Allerdings hat Schneider-Ammann die Kontroverse selber angeheizt, indem er im «Blick» sagte, «Firmen müssen Steuern optimieren», und wenn das in Absprache mit den Steuerbehörden geschehe, sei das «sehr schweizerisch». Solche Worte aus dem Mund eines Wirtschaftsministers sind in der heutigen Zeit eine Provokation. Die Empörung über diese Aussagen ist aber auch ein Stück weit heuchlerisch: Jeder weiss, dass Firmen und auch Privatpersonen Steuern optimieren. Jeder weiss, dass unsere Steuergesetze legale Schlupflöcher anbieten. Kritiker würden besser auf demokratischem Weg Änderungen des Steuerrechts anstreben, statt den Wirtschaftsminister als Hinterzieher zu verleumden.

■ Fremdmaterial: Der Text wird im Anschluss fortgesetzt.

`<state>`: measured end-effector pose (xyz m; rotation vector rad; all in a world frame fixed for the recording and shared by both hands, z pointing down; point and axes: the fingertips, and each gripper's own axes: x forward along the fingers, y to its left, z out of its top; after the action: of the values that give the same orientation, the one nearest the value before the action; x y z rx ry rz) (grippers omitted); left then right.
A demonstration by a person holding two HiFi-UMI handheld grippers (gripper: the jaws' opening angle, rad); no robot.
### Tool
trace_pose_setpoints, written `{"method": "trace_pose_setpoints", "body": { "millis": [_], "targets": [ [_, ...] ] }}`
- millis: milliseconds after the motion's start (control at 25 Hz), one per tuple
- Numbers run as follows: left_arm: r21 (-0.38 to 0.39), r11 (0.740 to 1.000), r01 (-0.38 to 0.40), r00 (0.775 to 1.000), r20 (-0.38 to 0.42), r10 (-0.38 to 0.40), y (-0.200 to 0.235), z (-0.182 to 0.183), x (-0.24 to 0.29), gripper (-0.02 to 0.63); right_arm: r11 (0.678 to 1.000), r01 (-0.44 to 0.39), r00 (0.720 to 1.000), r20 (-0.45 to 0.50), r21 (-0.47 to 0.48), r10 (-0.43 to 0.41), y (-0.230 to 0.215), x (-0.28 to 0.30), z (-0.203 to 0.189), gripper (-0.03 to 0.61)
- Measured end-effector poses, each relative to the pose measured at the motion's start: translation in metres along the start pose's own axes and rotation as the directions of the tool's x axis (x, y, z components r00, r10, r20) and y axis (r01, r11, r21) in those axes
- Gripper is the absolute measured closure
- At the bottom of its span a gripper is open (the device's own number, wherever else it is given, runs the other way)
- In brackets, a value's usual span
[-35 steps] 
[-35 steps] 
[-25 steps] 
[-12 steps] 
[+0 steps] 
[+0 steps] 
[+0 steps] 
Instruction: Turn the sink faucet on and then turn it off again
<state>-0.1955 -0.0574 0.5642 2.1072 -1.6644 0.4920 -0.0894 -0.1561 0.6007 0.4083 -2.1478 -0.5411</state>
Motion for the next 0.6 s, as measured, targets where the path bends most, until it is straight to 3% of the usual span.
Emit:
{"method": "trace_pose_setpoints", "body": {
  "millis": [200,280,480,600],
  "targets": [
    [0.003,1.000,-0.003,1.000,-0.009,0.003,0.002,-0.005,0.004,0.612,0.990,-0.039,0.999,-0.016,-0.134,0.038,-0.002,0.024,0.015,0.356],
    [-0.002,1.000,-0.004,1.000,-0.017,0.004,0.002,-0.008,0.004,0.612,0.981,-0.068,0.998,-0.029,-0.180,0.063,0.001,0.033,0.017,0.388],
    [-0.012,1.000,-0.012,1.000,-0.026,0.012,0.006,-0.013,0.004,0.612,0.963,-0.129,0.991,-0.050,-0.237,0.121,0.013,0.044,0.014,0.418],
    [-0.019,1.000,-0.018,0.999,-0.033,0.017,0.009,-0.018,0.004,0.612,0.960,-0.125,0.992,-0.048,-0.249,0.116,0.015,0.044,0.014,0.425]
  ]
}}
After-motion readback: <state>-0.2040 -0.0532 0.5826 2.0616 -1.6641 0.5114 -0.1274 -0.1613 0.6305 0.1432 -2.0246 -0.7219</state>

Die Entschiedenheit, mit der FDP-Präsident Philipp Müller Schneider-Ammann in Schutz nimmt, zeigt: Es geht um sehr viel, um die Wahlen 2015 und die Machtverhältnisse im Bundesrat. Das oberste Ziel der FDP ist, ihre beiden Sitze im Bundesrat zu halten. Die Partei kann sich einen Rücktritt oder eine Abwahl von Schneider-Ammann 2015 nicht leisten – sonst wäre der zweite FDP-Sitz akut gefährdet. Der Freisinn war wohl nie so auf Schneider-Ammann angewiesen wie jetzt.